# [Exercise directions]
Copy each record exactly and skip its pictures.

━━ Dataset entries

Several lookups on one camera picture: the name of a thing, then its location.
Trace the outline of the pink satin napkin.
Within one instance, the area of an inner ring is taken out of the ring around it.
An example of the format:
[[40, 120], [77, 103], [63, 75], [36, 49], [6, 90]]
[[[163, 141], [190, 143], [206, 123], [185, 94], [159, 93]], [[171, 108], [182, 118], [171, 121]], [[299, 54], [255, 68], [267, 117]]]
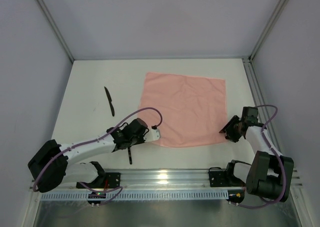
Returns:
[[159, 122], [161, 137], [154, 143], [168, 148], [225, 143], [220, 130], [228, 121], [224, 79], [148, 72], [138, 113], [149, 126]]

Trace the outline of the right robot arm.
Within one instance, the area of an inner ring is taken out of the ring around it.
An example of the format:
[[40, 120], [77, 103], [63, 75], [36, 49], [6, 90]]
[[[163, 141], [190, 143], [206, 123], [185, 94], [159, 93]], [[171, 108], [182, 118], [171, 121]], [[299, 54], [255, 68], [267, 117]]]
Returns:
[[276, 149], [267, 124], [259, 122], [258, 114], [258, 107], [245, 106], [241, 116], [233, 116], [220, 130], [233, 143], [244, 138], [254, 152], [252, 163], [229, 162], [226, 174], [229, 180], [244, 183], [247, 193], [259, 197], [266, 205], [283, 203], [289, 197], [294, 161]]

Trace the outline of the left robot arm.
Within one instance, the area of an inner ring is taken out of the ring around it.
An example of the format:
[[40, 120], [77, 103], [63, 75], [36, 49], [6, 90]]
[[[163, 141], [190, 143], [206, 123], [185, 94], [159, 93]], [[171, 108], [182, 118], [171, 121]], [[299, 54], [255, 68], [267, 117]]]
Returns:
[[86, 159], [130, 149], [160, 137], [156, 126], [148, 127], [136, 118], [131, 123], [111, 127], [91, 140], [69, 144], [48, 140], [27, 165], [34, 179], [33, 191], [46, 193], [68, 183], [75, 183], [78, 189], [102, 189], [109, 175], [97, 161], [86, 162]]

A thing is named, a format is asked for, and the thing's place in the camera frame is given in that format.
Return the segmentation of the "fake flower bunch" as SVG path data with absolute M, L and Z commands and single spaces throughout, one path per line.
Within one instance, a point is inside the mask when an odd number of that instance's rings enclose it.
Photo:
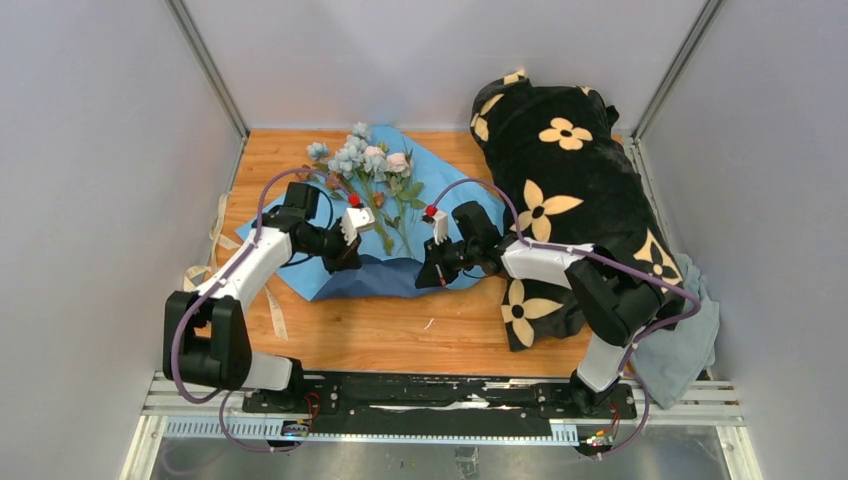
M 376 217 L 376 231 L 384 253 L 413 258 L 410 243 L 410 215 L 422 210 L 424 184 L 413 178 L 413 150 L 393 149 L 377 141 L 371 126 L 357 122 L 344 144 L 331 152 L 327 144 L 313 142 L 306 147 L 309 166 L 328 174 L 325 184 L 339 198 L 339 186 L 358 194 Z

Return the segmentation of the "blue wrapping paper sheet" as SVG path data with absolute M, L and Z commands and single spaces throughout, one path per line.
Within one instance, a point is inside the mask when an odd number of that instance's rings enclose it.
M 432 227 L 421 222 L 424 206 L 436 199 L 444 187 L 454 181 L 464 179 L 467 175 L 442 160 L 436 154 L 415 142 L 398 129 L 389 125 L 375 125 L 358 128 L 370 133 L 368 144 L 385 144 L 387 154 L 411 154 L 411 176 L 403 178 L 413 184 L 422 183 L 415 198 L 415 205 L 403 202 L 404 211 L 400 212 L 399 201 L 389 194 L 389 187 L 377 184 L 373 180 L 369 184 L 372 192 L 384 193 L 385 204 L 379 209 L 378 229 L 385 233 L 389 240 L 391 251 L 386 250 L 383 237 L 379 231 L 368 232 L 360 237 L 362 243 L 358 249 L 362 267 L 355 270 L 344 270 L 329 273 L 320 258 L 311 259 L 306 254 L 296 254 L 288 264 L 277 269 L 276 275 L 282 279 L 294 292 L 307 301 L 319 301 L 340 298 L 360 297 L 399 297 L 415 298 L 442 289 L 441 286 L 428 289 L 417 289 L 414 286 L 415 277 L 423 266 L 425 240 L 432 238 Z M 341 191 L 329 190 L 332 187 L 324 185 L 323 179 L 310 182 L 329 195 L 319 194 L 316 217 L 312 223 L 324 227 L 328 222 L 335 221 L 342 210 L 349 206 Z M 438 203 L 438 208 L 449 214 L 455 207 L 468 202 L 478 202 L 500 230 L 503 226 L 502 214 L 504 205 L 476 183 L 465 183 L 451 189 Z M 389 217 L 394 221 L 399 219 L 398 228 L 391 227 L 387 222 Z

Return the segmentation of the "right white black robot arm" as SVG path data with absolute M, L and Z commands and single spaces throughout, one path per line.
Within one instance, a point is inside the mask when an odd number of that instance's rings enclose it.
M 531 280 L 569 290 L 592 331 L 589 347 L 570 378 L 570 402 L 577 413 L 596 417 L 611 403 L 636 336 L 666 304 L 670 283 L 625 264 L 613 247 L 561 245 L 504 235 L 476 202 L 446 214 L 425 208 L 432 236 L 416 277 L 419 289 L 453 283 L 478 268 L 488 276 L 512 280 L 507 313 L 511 321 L 530 322 L 561 309 L 559 302 L 526 296 Z

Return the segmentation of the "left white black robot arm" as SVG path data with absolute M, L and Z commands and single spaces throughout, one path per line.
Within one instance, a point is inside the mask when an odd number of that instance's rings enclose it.
M 373 211 L 351 194 L 339 217 L 317 226 L 319 194 L 313 185 L 291 183 L 281 204 L 259 211 L 219 271 L 166 300 L 163 373 L 185 400 L 202 404 L 221 392 L 259 390 L 283 413 L 304 405 L 301 362 L 253 351 L 246 315 L 267 281 L 298 254 L 319 258 L 330 273 L 361 267 L 358 248 L 375 225 Z

━━━━

# [Answer to the problem]
Several lookups on one camera picture: the name of a thing, then its location.
Trace the outline of the pink satin napkin.
Within one instance, the area of an inner ring is taken out of the ring around it.
An example of the format:
[[40, 120], [77, 103], [63, 75], [36, 49], [6, 90]]
[[[163, 141], [190, 143], [206, 123], [185, 94], [159, 93]], [[171, 108], [182, 118], [171, 121]], [[299, 54], [255, 68], [267, 117]]]
Returns:
[[159, 122], [161, 137], [154, 143], [168, 148], [225, 143], [220, 130], [228, 121], [224, 79], [148, 72], [138, 113], [149, 126]]

Trace the outline of the right robot arm.
Within one instance, the area of an inner ring is taken out of the ring around it.
An example of the format:
[[40, 120], [77, 103], [63, 75], [36, 49], [6, 90]]
[[[163, 141], [190, 143], [206, 123], [185, 94], [159, 93]], [[171, 108], [182, 118], [171, 121]], [[299, 54], [255, 68], [267, 117]]]
Returns:
[[276, 149], [267, 124], [259, 122], [258, 114], [258, 107], [245, 106], [241, 116], [233, 116], [220, 130], [233, 143], [244, 138], [254, 152], [252, 163], [229, 162], [226, 174], [229, 180], [244, 183], [247, 193], [259, 197], [266, 205], [283, 203], [289, 197], [294, 161]]

Trace the outline of the left robot arm.
Within one instance, the area of an inner ring is taken out of the ring around it.
An example of the format:
[[40, 120], [77, 103], [63, 75], [36, 49], [6, 90]]
[[[163, 141], [190, 143], [206, 123], [185, 94], [159, 93]], [[171, 108], [182, 118], [171, 121]], [[299, 54], [255, 68], [267, 117]]]
Returns:
[[86, 159], [130, 149], [160, 137], [156, 126], [148, 127], [136, 118], [131, 123], [111, 127], [91, 140], [69, 144], [48, 140], [27, 165], [34, 179], [33, 191], [46, 193], [68, 183], [75, 183], [78, 189], [102, 189], [109, 175], [97, 161], [86, 162]]

A thing is named, a format is asked for, and the thing's place in the camera frame is given in that format.
Return the segmentation of the "fake flower bunch" as SVG path data with absolute M, L and Z commands and single spaces throughout, one path per line.
Within one instance, a point is inside the mask when an odd number of that instance's rings enclose it.
Photo:
M 376 217 L 376 231 L 384 253 L 413 258 L 410 243 L 410 215 L 422 210 L 424 184 L 413 178 L 413 150 L 393 149 L 377 141 L 371 126 L 357 122 L 344 144 L 331 152 L 327 144 L 313 142 L 306 147 L 309 166 L 328 174 L 325 184 L 339 198 L 339 186 L 358 194 Z

Return the segmentation of the "blue wrapping paper sheet" as SVG path data with absolute M, L and Z commands and single spaces throughout, one path per line.
Within one instance, a point is inside the mask when an odd number of that instance's rings enclose it.
M 432 227 L 421 222 L 424 206 L 436 199 L 444 187 L 454 181 L 464 179 L 467 175 L 442 160 L 436 154 L 415 142 L 398 129 L 389 125 L 375 125 L 358 128 L 370 133 L 368 144 L 385 144 L 387 154 L 411 154 L 411 176 L 403 178 L 413 184 L 422 183 L 415 198 L 415 205 L 403 202 L 404 211 L 400 212 L 399 201 L 389 194 L 389 187 L 377 184 L 373 180 L 369 184 L 372 192 L 384 193 L 385 204 L 379 209 L 378 229 L 385 233 L 389 240 L 391 251 L 386 250 L 383 237 L 379 231 L 368 232 L 360 237 L 362 243 L 358 249 L 362 267 L 355 270 L 344 270 L 329 273 L 320 258 L 311 259 L 306 254 L 296 254 L 288 264 L 277 269 L 276 275 L 282 279 L 294 292 L 307 301 L 319 301 L 340 298 L 360 297 L 399 297 L 415 298 L 442 289 L 441 286 L 428 289 L 417 289 L 414 286 L 415 277 L 423 266 L 425 240 L 432 238 Z M 341 191 L 329 190 L 332 187 L 324 185 L 323 179 L 310 182 L 329 195 L 319 194 L 316 217 L 312 223 L 324 227 L 328 222 L 335 221 L 342 210 L 349 206 Z M 438 203 L 438 208 L 449 214 L 455 207 L 468 202 L 478 202 L 500 230 L 503 226 L 502 214 L 504 205 L 476 183 L 465 183 L 451 189 Z M 389 217 L 394 221 L 399 219 L 398 228 L 391 227 L 387 222 Z

Return the segmentation of the "right white black robot arm" as SVG path data with absolute M, L and Z commands and single spaces throughout, one path per line.
Within one instance, a point is inside the mask when an odd number of that instance's rings enclose it.
M 531 280 L 569 290 L 592 331 L 589 347 L 570 378 L 570 402 L 577 413 L 596 417 L 611 403 L 636 336 L 666 304 L 670 283 L 625 264 L 613 247 L 561 245 L 504 235 L 476 202 L 446 214 L 425 208 L 432 236 L 416 277 L 419 289 L 453 283 L 478 268 L 488 276 L 512 280 L 507 313 L 511 321 L 530 322 L 561 309 L 559 302 L 526 296 Z

Return the segmentation of the "left white black robot arm" as SVG path data with absolute M, L and Z commands and single spaces throughout, one path per line.
Within one instance, a point is inside the mask when an odd number of that instance's rings enclose it.
M 373 211 L 351 194 L 339 217 L 317 226 L 319 194 L 313 185 L 291 183 L 281 204 L 259 211 L 219 271 L 166 300 L 163 373 L 185 400 L 202 404 L 221 392 L 259 390 L 283 413 L 304 405 L 301 362 L 253 351 L 246 315 L 267 281 L 298 254 L 319 258 L 330 273 L 361 267 L 358 248 L 375 225 Z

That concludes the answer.